— PROBLEM —
The pictures get dropped, while every remaining part of the listing is copied exactly.

— DATA EXCERPT —
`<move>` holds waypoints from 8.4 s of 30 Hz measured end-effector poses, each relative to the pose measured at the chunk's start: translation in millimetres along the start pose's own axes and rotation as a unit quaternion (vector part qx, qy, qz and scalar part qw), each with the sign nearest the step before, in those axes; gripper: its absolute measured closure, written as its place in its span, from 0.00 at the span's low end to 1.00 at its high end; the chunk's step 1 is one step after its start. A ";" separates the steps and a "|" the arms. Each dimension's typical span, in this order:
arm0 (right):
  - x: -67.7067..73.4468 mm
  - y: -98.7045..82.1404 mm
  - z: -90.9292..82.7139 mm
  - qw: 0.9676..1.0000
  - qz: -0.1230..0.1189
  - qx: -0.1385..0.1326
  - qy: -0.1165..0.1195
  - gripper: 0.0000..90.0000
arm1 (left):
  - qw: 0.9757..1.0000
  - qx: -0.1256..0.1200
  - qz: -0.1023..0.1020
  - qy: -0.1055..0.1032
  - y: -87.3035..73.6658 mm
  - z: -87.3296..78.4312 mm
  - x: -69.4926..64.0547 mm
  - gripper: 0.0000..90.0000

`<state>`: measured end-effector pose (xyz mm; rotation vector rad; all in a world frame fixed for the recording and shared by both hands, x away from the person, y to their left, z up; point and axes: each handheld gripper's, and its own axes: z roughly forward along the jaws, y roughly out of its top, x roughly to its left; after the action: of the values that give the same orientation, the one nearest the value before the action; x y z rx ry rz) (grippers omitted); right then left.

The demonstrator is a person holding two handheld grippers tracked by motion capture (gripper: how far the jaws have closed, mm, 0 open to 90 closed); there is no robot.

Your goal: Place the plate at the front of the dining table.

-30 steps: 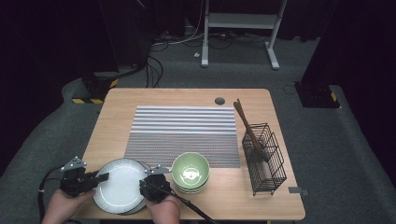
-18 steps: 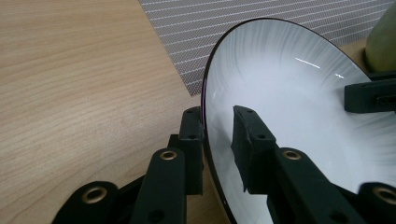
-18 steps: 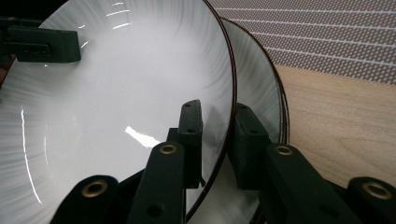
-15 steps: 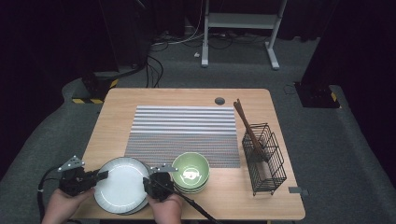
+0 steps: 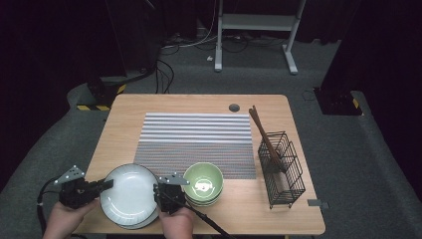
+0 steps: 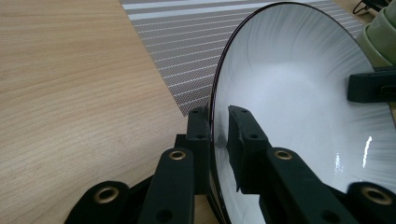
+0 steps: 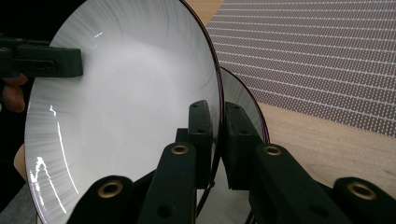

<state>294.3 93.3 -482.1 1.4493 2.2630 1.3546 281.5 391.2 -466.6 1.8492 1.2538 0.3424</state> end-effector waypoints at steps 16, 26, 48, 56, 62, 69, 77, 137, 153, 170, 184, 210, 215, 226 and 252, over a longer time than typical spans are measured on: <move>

— RESPONSE AREA —
`<move>` holds waypoints from 8.4 s of 30 Hz measured end-effector poses, each relative to the pose measured at the chunk's start: translation in millimetres along the start pose's own axes and rotation as a unit quaternion (vector part qx, qy, qz and scalar part qw), each with the sign nearest the step before, in those axes; gripper: its absolute measured closure, written as its place in its span, from 0.00 at the span's low end to 1.00 at its high end; the chunk's step 1 is one step after its start. A ";" separates the steps and a "|" the arms. Each dimension's typical span, in this order:
arm0 (right):
  - x: -67.7067..73.4468 mm
  - y: -98.7045..82.1404 mm
  - z: -90.9292..82.7139 mm
  - qw: 0.9676..1.0000
  - qz: -0.1230..0.1189
  - qx: -0.1385..0.1326
  - qy: -0.1165..0.1195
  - gripper: 0.0000..90.0000
arm1 (left):
  - qw: 0.9757..1.0000
  - qx: -0.1256..0.1200
  - qz: -0.1023..0.1020
  - qy: -0.1055..0.1032
  - y: -87.3035..73.6658 mm
  - z: -87.3296..78.4312 mm
  - x: -69.4926..64.0547 mm
  - gripper: 0.0000..90.0000

`<state>`: measured end-effector pose (xyz mm; rotation vector rad; all in a world frame fixed for the recording and shared by both hands, x away from the person, y to their left, z up; point and axes: each handheld gripper's, and its own axes: z roughly forward along the jaws, y roughly out of its top, x roughly to its left; after the action: of the values that give the same orientation, the one nearest the value before the action; x y z rx ry rz) (grippers omitted); right then left.

The demonstrator is a person holding two handheld grippers tracked by motion capture (gripper: how far the jaws have closed, mm, 0 open to 90 closed); there is no robot.

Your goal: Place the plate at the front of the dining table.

-30 steps: 
-18 steps: 
-18 steps: 
-15 steps: 
+0 steps: 
+0 steps: 
+0 steps: 

<state>294.3 93.3 -482.1 1.4493 2.2630 1.3546 281.5 391.2 -466.6 1.8492 1.2538 0.3424</state> end-effector waypoints at steps 16, 26, 48, 56, 62, 69, 77, 137, 153, 170, 184, 210, 215, 226 and 252, over a longer time than typical spans are measured on: <move>

The answer is complete, and the exercise is done.